Task -
What is the number of lines in the records that contain "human"? Give only that number.

-*-*-

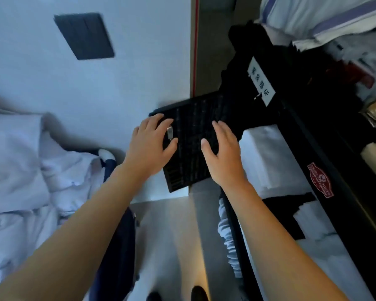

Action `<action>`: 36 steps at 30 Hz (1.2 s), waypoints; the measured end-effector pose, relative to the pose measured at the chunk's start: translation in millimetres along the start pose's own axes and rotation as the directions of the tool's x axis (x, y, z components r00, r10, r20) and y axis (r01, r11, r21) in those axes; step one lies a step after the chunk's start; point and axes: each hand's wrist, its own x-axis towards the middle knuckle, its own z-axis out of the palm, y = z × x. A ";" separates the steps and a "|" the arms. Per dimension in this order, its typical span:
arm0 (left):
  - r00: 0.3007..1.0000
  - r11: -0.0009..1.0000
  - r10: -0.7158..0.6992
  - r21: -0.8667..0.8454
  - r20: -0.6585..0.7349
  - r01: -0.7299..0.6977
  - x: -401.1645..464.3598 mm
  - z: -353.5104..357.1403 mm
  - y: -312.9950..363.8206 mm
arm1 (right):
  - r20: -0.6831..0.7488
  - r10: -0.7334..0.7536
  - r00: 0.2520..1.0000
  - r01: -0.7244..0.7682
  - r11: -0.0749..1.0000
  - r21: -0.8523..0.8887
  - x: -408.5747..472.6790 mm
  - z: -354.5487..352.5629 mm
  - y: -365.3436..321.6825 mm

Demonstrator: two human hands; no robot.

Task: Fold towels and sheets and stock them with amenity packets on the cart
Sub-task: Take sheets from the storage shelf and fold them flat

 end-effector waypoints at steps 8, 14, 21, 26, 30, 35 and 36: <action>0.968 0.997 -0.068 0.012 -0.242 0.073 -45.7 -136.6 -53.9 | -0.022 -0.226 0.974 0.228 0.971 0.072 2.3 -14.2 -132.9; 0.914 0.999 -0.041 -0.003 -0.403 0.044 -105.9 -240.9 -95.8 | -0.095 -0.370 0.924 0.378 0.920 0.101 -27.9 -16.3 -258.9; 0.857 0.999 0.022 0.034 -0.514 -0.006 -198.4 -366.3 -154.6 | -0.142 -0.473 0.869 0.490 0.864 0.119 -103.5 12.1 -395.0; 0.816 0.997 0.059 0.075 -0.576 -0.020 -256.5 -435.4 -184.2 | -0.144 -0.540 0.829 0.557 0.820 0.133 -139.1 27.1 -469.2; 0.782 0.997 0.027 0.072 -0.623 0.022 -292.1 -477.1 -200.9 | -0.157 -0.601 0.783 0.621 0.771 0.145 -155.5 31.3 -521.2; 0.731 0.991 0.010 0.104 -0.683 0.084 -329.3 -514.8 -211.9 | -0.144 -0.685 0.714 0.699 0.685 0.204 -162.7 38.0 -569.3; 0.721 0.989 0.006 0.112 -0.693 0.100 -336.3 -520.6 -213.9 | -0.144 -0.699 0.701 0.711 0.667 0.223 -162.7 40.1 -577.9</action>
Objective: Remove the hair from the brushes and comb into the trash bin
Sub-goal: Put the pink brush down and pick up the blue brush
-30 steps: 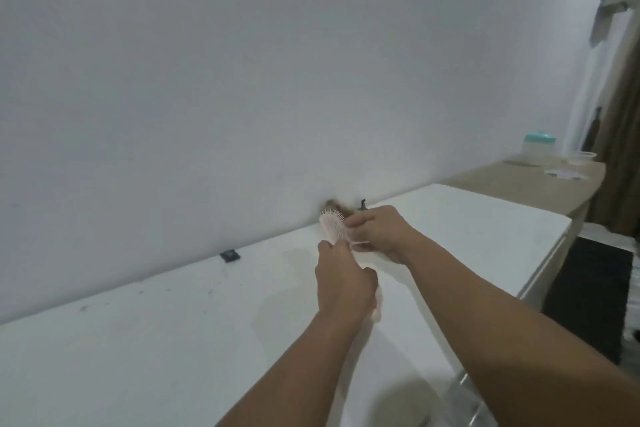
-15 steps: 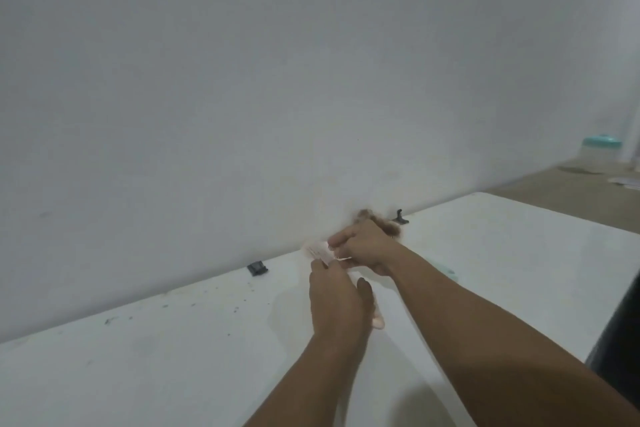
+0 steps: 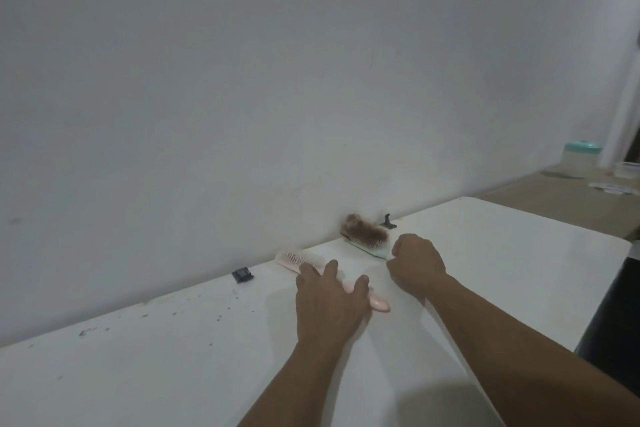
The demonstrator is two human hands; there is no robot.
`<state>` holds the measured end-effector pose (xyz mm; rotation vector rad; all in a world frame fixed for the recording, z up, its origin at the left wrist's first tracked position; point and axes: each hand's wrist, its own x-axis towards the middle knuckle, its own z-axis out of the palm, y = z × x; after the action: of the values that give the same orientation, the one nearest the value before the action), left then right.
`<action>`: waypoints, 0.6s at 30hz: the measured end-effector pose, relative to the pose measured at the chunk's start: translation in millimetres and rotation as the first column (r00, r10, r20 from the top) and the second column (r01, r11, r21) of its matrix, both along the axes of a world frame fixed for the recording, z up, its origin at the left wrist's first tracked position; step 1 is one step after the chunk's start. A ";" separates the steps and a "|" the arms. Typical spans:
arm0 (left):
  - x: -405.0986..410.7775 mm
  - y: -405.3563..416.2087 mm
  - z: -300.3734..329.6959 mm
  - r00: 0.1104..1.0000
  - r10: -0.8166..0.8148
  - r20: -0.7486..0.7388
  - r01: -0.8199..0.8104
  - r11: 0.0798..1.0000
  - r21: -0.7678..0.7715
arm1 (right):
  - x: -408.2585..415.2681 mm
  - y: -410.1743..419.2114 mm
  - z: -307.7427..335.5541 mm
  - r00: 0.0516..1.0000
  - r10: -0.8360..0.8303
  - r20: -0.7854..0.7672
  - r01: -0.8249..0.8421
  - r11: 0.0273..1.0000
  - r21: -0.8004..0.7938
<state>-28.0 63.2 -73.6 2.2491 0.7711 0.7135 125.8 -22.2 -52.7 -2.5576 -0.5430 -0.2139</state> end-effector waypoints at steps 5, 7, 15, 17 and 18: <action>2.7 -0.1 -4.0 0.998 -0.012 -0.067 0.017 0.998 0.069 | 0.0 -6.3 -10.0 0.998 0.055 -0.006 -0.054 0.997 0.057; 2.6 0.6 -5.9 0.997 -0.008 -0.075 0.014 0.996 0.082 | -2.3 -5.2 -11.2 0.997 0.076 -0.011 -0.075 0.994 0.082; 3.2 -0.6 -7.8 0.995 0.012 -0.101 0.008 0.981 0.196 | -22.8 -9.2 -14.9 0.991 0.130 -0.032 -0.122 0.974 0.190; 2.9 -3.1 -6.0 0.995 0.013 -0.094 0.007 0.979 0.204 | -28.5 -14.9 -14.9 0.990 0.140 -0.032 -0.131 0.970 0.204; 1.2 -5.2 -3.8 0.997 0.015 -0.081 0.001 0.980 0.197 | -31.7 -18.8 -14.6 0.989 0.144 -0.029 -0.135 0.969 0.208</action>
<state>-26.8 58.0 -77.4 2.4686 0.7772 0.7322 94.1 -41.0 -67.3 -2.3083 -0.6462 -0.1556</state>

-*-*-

Your response -
2